*Assignment:*
Keeping each line intact, print the whole listing.

*Supplied material:*
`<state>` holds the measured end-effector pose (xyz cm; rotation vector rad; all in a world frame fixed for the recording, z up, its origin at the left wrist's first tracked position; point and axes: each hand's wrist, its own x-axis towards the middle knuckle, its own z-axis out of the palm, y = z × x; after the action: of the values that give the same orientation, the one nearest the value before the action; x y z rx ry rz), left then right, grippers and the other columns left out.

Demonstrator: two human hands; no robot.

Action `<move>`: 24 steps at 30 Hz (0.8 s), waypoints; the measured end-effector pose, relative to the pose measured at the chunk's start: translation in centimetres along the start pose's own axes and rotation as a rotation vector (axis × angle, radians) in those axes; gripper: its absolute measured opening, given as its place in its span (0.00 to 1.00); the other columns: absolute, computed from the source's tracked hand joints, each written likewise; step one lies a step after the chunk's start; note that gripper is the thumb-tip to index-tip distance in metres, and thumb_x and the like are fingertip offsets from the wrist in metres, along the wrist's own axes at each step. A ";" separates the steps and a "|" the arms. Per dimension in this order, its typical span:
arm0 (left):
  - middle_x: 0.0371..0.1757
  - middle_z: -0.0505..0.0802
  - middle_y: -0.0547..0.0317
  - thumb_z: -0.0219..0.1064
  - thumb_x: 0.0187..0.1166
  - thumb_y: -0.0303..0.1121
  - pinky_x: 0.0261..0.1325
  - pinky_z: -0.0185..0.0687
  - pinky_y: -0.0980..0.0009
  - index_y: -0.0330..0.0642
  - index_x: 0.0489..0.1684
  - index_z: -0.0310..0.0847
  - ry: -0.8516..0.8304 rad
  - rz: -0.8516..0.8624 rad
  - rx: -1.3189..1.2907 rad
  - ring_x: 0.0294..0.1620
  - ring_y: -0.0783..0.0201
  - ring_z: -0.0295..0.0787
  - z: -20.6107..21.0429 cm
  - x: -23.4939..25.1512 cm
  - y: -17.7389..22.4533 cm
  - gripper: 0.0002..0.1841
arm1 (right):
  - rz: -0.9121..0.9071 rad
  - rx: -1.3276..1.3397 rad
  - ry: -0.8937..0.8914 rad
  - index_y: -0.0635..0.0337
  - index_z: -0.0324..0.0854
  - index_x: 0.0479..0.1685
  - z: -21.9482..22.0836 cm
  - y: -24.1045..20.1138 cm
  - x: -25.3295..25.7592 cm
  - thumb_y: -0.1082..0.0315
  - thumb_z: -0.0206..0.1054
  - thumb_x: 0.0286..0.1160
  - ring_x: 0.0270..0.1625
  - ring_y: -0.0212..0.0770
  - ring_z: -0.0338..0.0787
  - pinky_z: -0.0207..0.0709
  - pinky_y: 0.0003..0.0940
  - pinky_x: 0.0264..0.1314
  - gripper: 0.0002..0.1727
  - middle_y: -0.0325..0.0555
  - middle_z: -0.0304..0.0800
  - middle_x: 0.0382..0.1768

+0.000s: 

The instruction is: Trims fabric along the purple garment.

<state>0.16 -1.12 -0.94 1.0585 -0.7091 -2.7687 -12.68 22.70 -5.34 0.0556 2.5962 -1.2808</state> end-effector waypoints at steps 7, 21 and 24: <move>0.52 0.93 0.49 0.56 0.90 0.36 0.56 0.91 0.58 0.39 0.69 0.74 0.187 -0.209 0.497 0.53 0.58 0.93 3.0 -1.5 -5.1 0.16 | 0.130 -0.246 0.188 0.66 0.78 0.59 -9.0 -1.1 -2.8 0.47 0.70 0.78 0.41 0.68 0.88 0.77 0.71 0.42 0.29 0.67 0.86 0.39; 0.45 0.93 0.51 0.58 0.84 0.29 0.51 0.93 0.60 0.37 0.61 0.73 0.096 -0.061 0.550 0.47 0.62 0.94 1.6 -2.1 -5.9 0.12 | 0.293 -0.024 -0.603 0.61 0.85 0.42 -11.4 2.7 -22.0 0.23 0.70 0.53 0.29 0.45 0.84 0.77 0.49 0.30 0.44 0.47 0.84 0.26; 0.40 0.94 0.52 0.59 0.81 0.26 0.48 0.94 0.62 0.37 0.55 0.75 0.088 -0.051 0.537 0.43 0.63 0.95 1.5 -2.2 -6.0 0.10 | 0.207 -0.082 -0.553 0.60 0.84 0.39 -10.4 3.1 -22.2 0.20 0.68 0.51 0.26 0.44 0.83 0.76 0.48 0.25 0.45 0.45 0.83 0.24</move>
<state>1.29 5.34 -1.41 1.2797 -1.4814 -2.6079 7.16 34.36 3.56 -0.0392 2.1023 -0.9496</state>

*Finished exercise:*
`<state>` holds the measured end-effector pose (xyz cm; rotation vector rad; all in a world frame fixed for the recording, z up, its origin at the left wrist's first tracked position; point and axes: each hand's wrist, its own x-axis towards the middle knuckle, its own z-axis out of the palm, y = z × x; after the action: of the values that give the same orientation, the one nearest the value before the action; x y z rx ry rz), left then right, grippers and the other columns left out.

Demonstrator: two human hands; no robot.

Action `<move>`: 24 steps at 30 Hz (0.8 s), waypoints; the measured end-effector pose, relative to the pose measured at the chunk's start: translation in centimetres along the start pose's own axes and rotation as a rotation vector (axis × angle, radians) in those axes; gripper: its absolute measured opening, given as its place in its span (0.00 to 1.00); the other columns: absolute, computed from the source's tracked hand joints, each written likewise; step one lies a step after the chunk's start; note that gripper is the thumb-tip to index-tip distance in metres, and thumb_x and the like are fingertip offsets from the wrist in metres, along the wrist's own axes at each step. A ";" separates the steps and a "|" the arms. Per dimension in this order, its typical span:
arm0 (left):
  - middle_x: 0.0371..0.1757
  - middle_z: -0.0505..0.0802
  - middle_y: -0.0547..0.0317
  - thumb_z: -0.0219..0.1064
  - thumb_x: 0.0187..0.1166
  - thumb_y: -0.0303..0.1121
  - pinky_x: 0.0261..0.1325
  - pinky_z: -0.0185..0.0687
  - pinky_y: -0.0980..0.0009
  - index_y: -0.0330..0.0642
  - index_x: 0.0489..0.1684
  - index_z: -0.0310..0.0847
  - ry: -0.8516..0.8304 rad
  - rz: -0.8516..0.8624 rad
  - rx: -1.3189..1.2907 rad
  - ring_x: 0.0294..0.1620
  - ring_y: -0.0783..0.0201
  - ring_z: -0.0295..0.0787
  - z: -20.6107..21.0429 cm
  - x: -23.4939..25.1512 cm
  - y: -17.7389..22.4533 cm
  - gripper: 0.0002..0.1841
arm1 (right):
  - rz: -0.9121..0.9071 rad
  - rx: -1.3276..1.3397 rad
  - ry: -0.8937..0.8914 rad
  - index_y: -0.0635..0.0337
  - index_z: -0.0324..0.0854
  - index_x: 0.0479..0.1685
  - z: -21.9482..22.0836 cm
  - y: -24.1045..20.1138 cm
  - x: -25.3295..25.7592 cm
  - thumb_y: -0.1082..0.0315
  - thumb_z: -0.0206..0.1054
  - thumb_x: 0.0286..0.1160
  - ring_x: 0.0270..0.1625
  - ring_y: -0.0212..0.0770
  - ring_z: -0.0338..0.0787
  - pinky_z: -0.0207..0.0709
  - pinky_y: 0.0003..0.0940
  - pinky_x: 0.0264..0.1314
  - gripper: 0.0002..0.1727
  - middle_y: -0.0325..0.0555
  - middle_z: -0.0304..0.0800
  - middle_x: 0.0382..0.1768

+0.000s: 

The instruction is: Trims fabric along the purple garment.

<state>0.16 -1.12 -0.94 1.0585 -0.7091 -2.7687 -12.68 22.70 -5.34 0.0556 2.5962 -1.2808</state> end-effector waypoints at steps 7, 21 and 24: <move>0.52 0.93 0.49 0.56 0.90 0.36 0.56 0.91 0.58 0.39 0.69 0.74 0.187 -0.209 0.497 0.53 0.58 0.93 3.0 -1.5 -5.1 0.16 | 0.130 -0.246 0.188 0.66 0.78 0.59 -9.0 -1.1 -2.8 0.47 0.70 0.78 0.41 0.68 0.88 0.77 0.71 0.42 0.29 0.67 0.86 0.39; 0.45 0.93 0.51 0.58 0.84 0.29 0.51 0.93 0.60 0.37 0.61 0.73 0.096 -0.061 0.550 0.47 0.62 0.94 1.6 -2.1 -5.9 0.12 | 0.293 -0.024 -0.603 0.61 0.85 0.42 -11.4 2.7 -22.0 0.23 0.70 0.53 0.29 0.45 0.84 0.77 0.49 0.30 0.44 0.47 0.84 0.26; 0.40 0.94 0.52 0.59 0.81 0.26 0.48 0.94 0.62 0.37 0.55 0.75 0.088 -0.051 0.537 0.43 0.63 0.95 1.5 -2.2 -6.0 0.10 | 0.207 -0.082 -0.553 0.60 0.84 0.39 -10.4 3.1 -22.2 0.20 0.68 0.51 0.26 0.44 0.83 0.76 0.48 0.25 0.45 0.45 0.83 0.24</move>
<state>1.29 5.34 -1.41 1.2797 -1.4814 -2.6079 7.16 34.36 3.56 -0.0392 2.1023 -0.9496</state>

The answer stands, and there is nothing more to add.